What the task asks.
Tell how many lines in the data contain the word "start", and leave out everything else.

*** Source material ***

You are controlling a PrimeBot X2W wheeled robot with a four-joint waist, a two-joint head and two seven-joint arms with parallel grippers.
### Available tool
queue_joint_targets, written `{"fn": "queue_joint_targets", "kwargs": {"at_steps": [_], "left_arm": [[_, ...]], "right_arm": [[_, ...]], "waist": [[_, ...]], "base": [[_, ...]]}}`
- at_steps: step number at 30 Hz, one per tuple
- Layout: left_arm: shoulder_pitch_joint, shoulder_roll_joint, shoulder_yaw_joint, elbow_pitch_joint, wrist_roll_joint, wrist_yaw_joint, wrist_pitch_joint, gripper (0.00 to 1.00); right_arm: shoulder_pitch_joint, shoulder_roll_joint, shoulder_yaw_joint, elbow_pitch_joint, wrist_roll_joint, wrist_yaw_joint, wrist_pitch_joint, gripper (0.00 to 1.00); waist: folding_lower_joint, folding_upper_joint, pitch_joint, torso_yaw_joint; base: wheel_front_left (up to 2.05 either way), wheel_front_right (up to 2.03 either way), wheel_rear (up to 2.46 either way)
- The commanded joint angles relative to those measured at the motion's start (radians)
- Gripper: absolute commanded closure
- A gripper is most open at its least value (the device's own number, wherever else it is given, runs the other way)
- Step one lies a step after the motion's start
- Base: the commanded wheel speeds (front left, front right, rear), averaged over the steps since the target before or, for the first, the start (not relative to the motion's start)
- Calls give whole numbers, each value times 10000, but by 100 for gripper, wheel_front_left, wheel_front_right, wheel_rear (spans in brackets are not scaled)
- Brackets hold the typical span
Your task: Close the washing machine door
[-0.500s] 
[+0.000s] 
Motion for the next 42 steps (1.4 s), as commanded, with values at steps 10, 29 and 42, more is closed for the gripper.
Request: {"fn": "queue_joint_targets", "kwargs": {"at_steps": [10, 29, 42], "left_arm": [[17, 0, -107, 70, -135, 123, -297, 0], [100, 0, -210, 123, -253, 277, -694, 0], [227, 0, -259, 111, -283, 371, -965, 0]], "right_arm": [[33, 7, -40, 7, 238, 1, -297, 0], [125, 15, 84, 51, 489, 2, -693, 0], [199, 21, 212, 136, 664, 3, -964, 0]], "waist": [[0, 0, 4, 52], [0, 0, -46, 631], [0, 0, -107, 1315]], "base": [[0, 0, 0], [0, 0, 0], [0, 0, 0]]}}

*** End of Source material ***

Answer for this exercise.
3